Data section start

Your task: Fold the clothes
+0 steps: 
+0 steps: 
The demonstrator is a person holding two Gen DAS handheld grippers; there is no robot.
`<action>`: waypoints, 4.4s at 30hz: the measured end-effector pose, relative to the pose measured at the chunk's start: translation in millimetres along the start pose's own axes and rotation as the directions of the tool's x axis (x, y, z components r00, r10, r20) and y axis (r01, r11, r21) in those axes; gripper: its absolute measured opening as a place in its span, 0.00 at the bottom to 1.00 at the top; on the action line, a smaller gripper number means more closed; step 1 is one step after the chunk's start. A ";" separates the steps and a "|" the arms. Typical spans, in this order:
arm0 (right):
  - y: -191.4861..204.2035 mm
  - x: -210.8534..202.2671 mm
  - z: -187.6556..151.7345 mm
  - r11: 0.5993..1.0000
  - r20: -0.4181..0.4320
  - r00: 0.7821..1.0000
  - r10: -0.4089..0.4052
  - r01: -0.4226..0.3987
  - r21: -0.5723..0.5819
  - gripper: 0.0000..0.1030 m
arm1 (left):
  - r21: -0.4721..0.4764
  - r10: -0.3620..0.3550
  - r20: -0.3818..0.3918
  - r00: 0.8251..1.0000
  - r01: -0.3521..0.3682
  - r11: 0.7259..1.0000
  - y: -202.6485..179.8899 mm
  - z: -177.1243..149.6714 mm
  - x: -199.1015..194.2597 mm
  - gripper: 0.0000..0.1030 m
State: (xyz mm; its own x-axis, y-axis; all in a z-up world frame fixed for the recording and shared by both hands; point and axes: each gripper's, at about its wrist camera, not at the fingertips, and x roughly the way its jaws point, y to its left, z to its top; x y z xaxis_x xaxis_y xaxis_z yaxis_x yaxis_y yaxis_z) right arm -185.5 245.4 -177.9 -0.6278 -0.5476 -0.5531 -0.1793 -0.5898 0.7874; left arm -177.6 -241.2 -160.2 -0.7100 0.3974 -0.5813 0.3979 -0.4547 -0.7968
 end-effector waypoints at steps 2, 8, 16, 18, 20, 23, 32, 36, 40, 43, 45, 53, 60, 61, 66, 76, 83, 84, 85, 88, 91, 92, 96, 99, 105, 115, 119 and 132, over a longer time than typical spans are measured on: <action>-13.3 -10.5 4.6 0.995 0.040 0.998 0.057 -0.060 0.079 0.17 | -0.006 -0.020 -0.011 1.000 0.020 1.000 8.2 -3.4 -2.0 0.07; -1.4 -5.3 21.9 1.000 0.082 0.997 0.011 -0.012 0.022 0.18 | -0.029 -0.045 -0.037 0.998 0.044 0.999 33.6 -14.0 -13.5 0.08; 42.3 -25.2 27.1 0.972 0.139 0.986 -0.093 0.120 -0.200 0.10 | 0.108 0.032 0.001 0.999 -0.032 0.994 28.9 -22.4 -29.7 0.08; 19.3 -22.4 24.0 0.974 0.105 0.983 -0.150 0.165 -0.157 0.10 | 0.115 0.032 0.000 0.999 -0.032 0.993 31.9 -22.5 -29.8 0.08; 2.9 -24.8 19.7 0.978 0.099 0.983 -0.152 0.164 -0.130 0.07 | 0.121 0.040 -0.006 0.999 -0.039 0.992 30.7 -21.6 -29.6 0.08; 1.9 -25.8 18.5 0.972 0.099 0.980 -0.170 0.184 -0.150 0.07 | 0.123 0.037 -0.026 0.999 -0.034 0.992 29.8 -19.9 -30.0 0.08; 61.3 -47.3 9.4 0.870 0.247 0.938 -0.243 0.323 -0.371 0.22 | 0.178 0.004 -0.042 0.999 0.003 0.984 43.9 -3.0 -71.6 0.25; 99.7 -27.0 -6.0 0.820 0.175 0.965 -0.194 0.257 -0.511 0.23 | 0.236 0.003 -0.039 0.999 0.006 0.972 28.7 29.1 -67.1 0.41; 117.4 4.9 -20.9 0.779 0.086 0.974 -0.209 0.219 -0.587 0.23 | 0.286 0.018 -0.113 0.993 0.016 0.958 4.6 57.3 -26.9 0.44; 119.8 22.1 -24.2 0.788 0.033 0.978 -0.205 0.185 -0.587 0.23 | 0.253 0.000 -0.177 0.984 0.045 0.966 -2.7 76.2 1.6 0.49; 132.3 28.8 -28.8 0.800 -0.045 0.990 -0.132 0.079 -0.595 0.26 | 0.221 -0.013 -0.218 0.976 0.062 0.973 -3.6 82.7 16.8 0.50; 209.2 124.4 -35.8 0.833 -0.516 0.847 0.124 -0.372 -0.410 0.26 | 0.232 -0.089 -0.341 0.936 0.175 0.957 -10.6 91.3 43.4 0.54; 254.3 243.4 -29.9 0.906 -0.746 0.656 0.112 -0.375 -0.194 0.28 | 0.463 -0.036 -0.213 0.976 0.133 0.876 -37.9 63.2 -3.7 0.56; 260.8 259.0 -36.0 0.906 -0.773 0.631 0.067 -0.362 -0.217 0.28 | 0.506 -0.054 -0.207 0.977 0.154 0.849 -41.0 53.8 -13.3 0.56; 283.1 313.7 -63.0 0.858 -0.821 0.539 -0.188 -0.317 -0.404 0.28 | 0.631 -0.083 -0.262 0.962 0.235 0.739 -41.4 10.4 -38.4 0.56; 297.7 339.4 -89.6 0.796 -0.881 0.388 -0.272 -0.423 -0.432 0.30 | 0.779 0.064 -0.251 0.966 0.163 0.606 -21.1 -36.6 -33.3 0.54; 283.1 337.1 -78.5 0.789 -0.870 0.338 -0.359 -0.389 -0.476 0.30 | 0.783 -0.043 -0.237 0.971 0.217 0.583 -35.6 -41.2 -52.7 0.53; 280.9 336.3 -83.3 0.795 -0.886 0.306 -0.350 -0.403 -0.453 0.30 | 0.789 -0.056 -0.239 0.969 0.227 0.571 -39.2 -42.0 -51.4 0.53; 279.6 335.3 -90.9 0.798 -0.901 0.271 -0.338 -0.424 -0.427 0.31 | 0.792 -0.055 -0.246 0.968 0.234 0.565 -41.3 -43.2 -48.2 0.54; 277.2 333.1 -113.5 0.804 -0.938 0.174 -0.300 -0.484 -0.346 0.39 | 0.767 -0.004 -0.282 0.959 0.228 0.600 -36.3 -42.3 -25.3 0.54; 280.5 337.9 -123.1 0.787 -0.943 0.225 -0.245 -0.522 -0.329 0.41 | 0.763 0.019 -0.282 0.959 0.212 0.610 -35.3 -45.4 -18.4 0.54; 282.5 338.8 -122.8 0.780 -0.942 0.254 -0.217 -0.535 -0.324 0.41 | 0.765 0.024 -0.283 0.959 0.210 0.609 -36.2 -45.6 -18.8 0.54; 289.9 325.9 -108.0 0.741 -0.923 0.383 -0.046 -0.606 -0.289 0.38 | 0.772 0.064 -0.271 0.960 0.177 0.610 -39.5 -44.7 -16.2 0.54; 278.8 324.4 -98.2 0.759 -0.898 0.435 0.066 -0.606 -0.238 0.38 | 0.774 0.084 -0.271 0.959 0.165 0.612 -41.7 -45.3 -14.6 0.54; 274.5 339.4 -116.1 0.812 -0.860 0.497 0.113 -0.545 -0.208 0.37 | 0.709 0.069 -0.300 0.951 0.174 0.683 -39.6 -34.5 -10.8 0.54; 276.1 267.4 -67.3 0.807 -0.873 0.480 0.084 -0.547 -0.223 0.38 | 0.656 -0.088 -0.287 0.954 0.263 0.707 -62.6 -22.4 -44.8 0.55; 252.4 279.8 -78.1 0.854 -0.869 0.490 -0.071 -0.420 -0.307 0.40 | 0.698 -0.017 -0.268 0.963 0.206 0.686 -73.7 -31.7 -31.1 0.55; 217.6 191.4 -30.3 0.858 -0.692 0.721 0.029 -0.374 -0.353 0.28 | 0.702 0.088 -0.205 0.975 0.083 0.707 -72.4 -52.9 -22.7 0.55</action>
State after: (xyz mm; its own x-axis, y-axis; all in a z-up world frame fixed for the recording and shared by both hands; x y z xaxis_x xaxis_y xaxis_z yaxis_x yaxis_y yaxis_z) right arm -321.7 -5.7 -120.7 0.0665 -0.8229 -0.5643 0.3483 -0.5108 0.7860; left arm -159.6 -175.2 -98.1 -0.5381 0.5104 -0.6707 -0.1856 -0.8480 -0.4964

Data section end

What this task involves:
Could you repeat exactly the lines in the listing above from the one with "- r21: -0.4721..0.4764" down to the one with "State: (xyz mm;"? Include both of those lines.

Exercise result:
  - r21: -0.4721..0.4764
  - r10: -0.3620..0.3550
  - r20: -0.3818..0.3918
  - r00: 0.8251..1.0000
  - r01: -0.3521..0.3682
  - r11: 0.7259..1.0000
  - y: -202.6485..179.8899 mm
  - z: -177.1243..149.6714 mm
  - x: -199.1015..194.2597 mm
  - gripper: 0.0000..0.1030 m
State: (xyz mm; its own x-axis, y-axis; all in a z-up world frame fixed for the recording and shared by both hands; point and axes: each gripper's, at about its wrist camera, not at the fingertips, and x roughly the way its jaws point, y to its left, z to its top; x y z xaxis_x xaxis_y xaxis_z yaxis_x yaxis_y yaxis_z) right arm -185.5 245.4 -177.9 -0.6278 -0.5476 -0.5531 -0.1793 -0.5898 0.7874; left arm -177.6 -241.2 -160.2 -0.7100 0.3974 -0.5813 0.3979 -0.4547 -0.7968

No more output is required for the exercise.